No hay dogmas. Tampoco protocolos. Marttein prefiere la fluidez estética en detrimento de cualquier noción solemne. De la misma forma, su asalto incluye el tradicionalismo de la cultura popular argentina. Sin embargo, no lo hace como un gesto de provocación pavota porque, ante todo, es un estudiante del pasado y del presente, en pos del futuro. Jode porque aprendió. Escupe porque entiende. Provoca porque comprende. Quiere romper porque le interesa construir para su generación.
Lo genuino de su personaje hace que la música tenga una autoridad arrogante: una mueca provocativa que genera escozor a cualquiera que necesite pergaminos de autenticidad o de honestidad. En ese caso, la convivencia del RKT con una versión raver de Pappo´s Blues o con otras gringuerías, hace un híbrido orgánico que burla toda restricción.

Le queda un resto considerable a la conversación sobre Marttein.
¿Qué decir sobre el disco? ¿El miedo al fracaso es sintomatología del zeitgeist? ¿Dónde está el banquete prometido? ¿Cuánto queda por desglosar sobre el derroche idiosincrático de la película? ¿Cómo bajar de «Vinieron a buscar la paga», la colaboración junto a Lucy Patané, Proyecto Gómez Casa y Punga, también del 2024?

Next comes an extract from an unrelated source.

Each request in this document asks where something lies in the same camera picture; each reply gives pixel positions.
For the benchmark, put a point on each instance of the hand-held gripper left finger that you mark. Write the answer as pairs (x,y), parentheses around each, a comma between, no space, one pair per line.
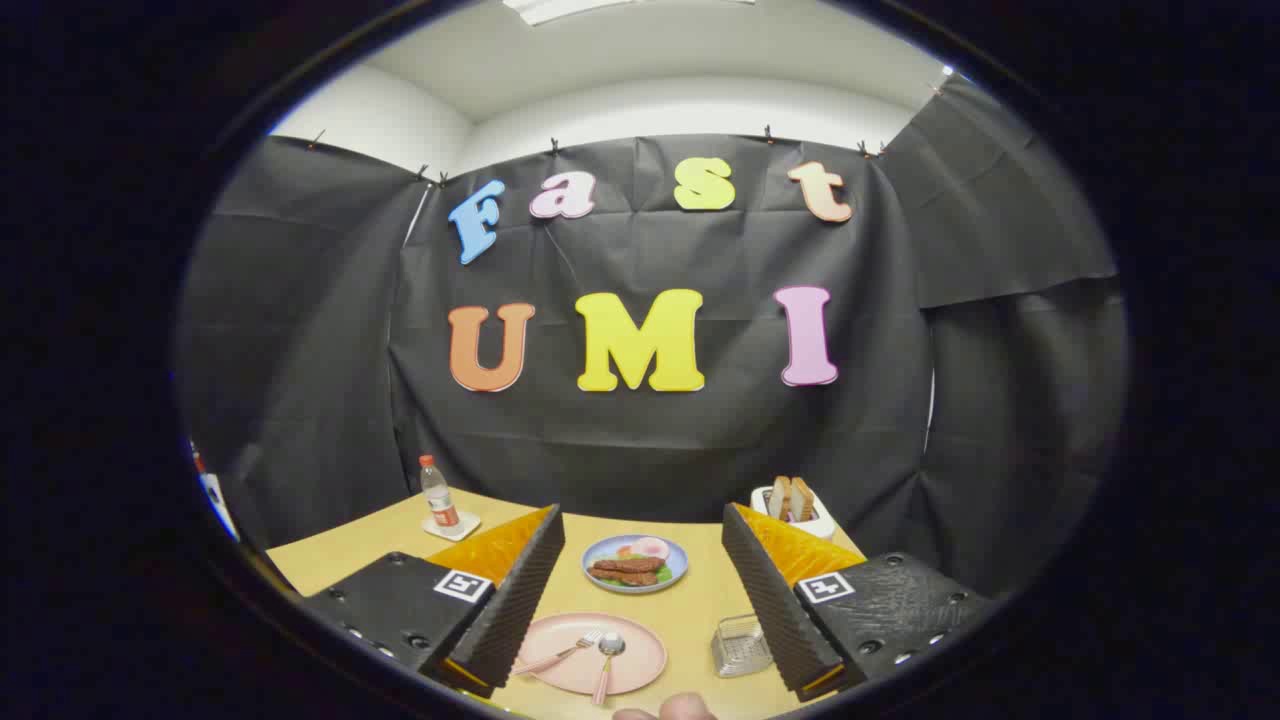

¿Qué pasará cuando llegue el mainstream, inevitable, para seguir abriendo interrogantes, confundiendo e intoxicando a este presente horrible que no tiene decoro ni sutileza? Será un momento mágico, con miles de palabras posteadas en el vacío digital, engendrando un lore estallado, donde se recorten decenas de Martteins, en una especie Martoverso, donde la única verdad será la realidad: un rubio que sonríe de refilón y estudia su próximo movimiento.